### Problem statement
Among the lines below, take the one holding "Query: television screen", the one holding "--holes=even-odd", and all lines between them. Set them down exactly.

### Records for this task
===
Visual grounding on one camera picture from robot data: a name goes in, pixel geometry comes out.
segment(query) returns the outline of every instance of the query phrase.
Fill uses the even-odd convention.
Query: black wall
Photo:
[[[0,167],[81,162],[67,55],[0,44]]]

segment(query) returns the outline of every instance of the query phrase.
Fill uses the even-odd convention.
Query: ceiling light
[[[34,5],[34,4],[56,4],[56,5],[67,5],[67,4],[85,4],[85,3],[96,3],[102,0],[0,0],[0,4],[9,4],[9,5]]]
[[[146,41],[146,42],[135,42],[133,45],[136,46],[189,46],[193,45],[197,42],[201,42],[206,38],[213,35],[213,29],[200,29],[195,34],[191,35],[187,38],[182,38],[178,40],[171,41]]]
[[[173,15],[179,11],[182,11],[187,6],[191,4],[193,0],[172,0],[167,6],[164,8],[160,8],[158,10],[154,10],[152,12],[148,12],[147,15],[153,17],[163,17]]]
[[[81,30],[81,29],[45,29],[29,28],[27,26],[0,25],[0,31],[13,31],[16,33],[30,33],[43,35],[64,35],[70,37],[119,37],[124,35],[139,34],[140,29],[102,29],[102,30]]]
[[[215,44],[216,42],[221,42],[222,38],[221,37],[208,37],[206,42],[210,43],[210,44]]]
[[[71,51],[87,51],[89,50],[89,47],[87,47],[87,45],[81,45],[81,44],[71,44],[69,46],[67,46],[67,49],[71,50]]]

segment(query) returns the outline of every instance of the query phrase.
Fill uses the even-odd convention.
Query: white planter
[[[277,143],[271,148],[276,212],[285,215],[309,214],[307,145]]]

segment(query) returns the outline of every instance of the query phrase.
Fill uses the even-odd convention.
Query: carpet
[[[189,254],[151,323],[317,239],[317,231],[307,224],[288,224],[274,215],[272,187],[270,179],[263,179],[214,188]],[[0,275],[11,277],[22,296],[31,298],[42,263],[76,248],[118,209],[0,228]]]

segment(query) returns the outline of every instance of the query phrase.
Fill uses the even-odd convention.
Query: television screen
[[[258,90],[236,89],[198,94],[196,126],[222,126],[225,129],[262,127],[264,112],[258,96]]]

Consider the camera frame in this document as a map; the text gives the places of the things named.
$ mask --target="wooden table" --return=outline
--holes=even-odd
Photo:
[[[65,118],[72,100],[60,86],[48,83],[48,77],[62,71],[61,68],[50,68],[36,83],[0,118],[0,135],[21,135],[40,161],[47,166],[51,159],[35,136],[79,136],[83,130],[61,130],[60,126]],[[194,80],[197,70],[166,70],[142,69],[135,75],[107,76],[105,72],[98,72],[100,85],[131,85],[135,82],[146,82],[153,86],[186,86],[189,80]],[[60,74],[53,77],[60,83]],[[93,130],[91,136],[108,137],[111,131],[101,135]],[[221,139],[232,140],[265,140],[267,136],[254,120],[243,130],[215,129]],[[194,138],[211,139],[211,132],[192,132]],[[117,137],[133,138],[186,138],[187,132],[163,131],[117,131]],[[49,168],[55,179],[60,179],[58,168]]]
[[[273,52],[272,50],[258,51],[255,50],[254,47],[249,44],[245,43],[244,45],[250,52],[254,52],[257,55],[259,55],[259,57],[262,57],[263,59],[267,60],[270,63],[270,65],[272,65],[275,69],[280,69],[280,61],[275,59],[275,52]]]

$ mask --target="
===
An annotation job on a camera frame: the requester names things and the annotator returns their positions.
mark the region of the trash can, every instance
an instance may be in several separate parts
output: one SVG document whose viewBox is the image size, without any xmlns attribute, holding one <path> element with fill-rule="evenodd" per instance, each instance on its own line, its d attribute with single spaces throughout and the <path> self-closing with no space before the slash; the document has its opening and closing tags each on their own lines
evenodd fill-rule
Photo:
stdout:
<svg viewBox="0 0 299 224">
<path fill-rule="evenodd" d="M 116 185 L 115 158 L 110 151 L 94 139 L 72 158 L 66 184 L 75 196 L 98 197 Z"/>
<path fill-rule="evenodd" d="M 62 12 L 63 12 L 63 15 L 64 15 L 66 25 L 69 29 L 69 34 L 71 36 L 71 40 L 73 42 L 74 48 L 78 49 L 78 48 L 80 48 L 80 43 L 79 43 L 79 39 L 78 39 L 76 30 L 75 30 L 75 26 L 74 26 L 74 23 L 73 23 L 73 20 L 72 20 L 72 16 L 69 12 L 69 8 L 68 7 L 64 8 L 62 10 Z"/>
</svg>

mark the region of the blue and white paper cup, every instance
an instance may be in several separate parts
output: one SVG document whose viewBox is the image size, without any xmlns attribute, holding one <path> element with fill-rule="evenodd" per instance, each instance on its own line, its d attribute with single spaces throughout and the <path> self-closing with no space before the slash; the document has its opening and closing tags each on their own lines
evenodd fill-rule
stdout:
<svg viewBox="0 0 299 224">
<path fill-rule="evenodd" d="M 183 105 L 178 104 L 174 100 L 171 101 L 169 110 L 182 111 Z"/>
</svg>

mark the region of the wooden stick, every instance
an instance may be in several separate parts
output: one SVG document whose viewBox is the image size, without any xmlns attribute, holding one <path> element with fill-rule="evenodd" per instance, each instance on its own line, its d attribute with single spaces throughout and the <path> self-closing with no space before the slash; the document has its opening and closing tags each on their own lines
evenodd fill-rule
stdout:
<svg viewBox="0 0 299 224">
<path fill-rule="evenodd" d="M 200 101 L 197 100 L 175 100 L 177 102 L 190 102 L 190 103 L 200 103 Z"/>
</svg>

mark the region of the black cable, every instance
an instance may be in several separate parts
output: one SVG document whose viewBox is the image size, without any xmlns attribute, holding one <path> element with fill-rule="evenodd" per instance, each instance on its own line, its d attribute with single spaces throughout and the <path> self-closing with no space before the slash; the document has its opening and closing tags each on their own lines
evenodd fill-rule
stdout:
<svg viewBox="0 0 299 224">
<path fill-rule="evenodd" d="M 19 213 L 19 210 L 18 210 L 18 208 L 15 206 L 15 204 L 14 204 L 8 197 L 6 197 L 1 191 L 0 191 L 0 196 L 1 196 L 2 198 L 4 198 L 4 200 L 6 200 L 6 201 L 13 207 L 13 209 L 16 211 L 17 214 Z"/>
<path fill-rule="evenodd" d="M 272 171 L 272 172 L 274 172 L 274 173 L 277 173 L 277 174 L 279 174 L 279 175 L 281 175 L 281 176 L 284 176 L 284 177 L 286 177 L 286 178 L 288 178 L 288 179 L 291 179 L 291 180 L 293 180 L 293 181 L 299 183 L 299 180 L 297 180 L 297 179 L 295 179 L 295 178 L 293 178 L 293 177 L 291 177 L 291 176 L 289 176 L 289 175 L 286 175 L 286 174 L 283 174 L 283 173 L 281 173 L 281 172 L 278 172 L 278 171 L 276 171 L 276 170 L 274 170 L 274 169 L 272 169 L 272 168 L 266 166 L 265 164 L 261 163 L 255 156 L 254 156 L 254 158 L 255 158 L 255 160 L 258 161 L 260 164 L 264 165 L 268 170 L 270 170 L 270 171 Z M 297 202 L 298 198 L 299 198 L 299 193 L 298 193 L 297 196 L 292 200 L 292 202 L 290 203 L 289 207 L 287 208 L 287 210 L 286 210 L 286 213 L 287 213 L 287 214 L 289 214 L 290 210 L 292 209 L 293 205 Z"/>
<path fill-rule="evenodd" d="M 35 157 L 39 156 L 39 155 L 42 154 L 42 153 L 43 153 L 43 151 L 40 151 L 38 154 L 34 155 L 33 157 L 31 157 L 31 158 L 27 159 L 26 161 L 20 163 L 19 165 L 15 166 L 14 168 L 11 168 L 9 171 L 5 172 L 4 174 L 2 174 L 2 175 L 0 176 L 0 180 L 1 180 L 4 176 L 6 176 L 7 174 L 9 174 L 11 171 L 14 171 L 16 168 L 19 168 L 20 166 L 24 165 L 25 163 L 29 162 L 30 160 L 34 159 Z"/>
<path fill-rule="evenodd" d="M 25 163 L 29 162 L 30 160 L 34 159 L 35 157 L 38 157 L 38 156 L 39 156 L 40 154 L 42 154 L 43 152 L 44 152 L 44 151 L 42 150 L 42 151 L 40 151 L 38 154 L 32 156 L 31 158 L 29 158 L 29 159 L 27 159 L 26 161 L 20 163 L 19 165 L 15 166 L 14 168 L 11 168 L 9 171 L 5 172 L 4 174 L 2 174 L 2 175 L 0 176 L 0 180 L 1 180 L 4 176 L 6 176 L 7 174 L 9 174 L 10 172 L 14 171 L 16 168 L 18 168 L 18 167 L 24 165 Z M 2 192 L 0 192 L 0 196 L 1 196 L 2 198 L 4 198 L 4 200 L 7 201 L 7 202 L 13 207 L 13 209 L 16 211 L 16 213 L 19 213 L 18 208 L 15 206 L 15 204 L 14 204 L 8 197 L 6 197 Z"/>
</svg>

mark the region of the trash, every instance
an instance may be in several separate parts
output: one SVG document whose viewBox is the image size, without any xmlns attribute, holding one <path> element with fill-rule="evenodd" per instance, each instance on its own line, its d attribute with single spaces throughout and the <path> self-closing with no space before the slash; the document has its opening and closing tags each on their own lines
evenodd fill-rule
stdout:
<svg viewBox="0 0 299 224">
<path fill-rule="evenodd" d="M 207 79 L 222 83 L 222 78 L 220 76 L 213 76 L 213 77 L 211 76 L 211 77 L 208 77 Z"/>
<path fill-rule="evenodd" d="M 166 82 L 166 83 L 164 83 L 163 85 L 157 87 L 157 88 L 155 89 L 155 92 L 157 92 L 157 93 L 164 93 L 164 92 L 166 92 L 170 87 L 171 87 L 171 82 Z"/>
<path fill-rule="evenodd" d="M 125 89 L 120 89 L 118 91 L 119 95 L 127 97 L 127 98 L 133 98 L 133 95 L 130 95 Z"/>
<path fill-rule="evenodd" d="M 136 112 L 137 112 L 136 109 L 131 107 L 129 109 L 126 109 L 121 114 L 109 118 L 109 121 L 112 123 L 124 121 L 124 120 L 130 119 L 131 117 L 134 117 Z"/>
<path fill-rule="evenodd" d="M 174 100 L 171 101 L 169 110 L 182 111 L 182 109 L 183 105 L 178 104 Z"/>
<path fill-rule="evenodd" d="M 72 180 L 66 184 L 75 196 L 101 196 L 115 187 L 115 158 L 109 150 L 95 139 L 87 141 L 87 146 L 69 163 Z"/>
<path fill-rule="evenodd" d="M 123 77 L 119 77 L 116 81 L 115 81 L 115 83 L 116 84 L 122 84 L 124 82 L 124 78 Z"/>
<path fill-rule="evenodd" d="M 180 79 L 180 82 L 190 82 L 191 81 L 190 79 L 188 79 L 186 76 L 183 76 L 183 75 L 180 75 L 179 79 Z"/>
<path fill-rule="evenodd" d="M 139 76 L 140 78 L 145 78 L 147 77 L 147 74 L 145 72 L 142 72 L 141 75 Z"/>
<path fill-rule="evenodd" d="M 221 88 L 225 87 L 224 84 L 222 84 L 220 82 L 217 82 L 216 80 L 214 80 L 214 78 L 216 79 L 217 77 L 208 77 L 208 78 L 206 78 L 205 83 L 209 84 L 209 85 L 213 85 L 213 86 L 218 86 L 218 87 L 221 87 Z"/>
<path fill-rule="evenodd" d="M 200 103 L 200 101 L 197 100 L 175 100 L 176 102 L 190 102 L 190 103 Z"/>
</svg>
===
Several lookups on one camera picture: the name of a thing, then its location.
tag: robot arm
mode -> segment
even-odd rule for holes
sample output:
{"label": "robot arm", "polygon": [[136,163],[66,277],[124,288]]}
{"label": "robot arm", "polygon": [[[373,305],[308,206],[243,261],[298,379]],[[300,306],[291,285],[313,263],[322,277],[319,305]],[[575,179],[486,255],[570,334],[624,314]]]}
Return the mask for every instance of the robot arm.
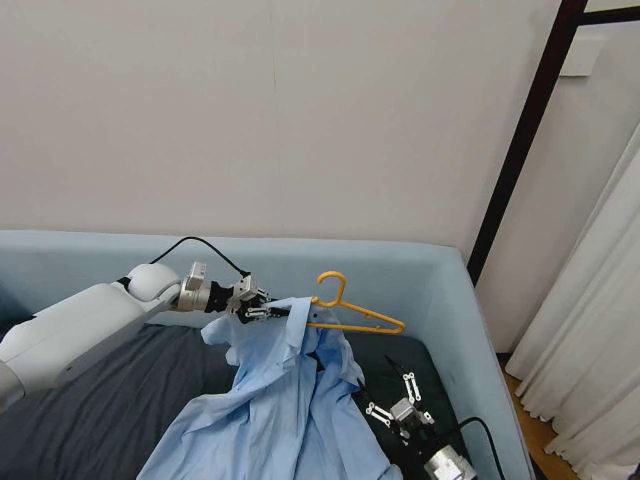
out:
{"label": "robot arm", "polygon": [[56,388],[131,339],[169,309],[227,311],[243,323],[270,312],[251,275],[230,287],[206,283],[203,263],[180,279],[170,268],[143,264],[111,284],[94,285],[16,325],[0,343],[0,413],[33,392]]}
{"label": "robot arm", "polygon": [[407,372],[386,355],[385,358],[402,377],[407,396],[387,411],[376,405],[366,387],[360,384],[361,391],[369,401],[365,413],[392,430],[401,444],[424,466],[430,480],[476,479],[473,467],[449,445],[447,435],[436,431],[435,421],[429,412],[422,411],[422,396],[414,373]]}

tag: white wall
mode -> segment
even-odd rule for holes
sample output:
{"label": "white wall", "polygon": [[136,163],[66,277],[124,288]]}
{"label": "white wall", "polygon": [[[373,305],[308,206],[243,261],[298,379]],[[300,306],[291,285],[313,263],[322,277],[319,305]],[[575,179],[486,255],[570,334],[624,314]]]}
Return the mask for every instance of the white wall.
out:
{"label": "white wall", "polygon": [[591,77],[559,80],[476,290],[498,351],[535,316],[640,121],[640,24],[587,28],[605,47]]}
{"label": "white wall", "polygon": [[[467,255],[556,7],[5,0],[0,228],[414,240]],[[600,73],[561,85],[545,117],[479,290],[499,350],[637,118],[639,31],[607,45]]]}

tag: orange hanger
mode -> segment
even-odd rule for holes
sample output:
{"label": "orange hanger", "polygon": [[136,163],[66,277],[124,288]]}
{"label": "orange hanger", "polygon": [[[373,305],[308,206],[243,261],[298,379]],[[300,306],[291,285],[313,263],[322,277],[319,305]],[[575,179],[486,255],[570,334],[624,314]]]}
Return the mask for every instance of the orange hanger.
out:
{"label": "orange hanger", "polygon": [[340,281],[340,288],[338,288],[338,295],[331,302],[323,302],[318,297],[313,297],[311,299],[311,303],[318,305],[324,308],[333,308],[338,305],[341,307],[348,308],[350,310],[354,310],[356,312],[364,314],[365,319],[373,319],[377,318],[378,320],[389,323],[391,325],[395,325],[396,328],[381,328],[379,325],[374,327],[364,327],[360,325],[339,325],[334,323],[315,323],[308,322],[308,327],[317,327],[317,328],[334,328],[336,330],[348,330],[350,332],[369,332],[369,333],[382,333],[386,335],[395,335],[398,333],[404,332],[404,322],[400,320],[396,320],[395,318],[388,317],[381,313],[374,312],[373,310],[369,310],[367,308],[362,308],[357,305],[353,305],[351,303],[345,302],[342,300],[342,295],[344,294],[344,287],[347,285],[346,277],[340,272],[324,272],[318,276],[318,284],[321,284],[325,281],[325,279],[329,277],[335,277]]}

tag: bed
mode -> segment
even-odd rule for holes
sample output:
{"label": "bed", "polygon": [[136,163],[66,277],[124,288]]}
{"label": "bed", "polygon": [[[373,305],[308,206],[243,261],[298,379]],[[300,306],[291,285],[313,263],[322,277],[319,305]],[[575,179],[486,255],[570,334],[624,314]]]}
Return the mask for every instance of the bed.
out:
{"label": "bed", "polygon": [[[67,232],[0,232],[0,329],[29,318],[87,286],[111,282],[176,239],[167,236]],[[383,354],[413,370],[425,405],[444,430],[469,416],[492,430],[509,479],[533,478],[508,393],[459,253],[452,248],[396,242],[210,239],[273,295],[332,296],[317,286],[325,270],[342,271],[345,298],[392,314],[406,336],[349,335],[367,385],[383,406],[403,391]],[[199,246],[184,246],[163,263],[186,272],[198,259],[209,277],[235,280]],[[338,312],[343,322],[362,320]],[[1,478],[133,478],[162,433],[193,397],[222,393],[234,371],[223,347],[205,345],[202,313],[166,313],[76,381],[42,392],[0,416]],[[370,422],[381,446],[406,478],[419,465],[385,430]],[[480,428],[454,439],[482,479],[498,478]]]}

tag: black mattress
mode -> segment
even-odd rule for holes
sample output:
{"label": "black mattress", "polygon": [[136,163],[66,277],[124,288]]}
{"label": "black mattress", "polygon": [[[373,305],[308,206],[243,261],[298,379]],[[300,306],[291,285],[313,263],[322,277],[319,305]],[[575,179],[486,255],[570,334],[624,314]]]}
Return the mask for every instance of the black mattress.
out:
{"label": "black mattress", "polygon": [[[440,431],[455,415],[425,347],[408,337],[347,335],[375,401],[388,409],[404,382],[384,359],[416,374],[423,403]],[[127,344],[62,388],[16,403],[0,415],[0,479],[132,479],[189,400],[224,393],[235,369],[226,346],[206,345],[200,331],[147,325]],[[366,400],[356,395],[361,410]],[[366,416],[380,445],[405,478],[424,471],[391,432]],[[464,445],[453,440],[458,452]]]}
===
### Written response
Query: television screen
[[[258,90],[236,89],[198,94],[196,126],[222,126],[225,129],[262,127],[264,112],[258,96]]]

Consider the camera frame in this document as a map; the text gives the places of the things named.
$ mask --target="wooden table" --return=outline
--holes=even-odd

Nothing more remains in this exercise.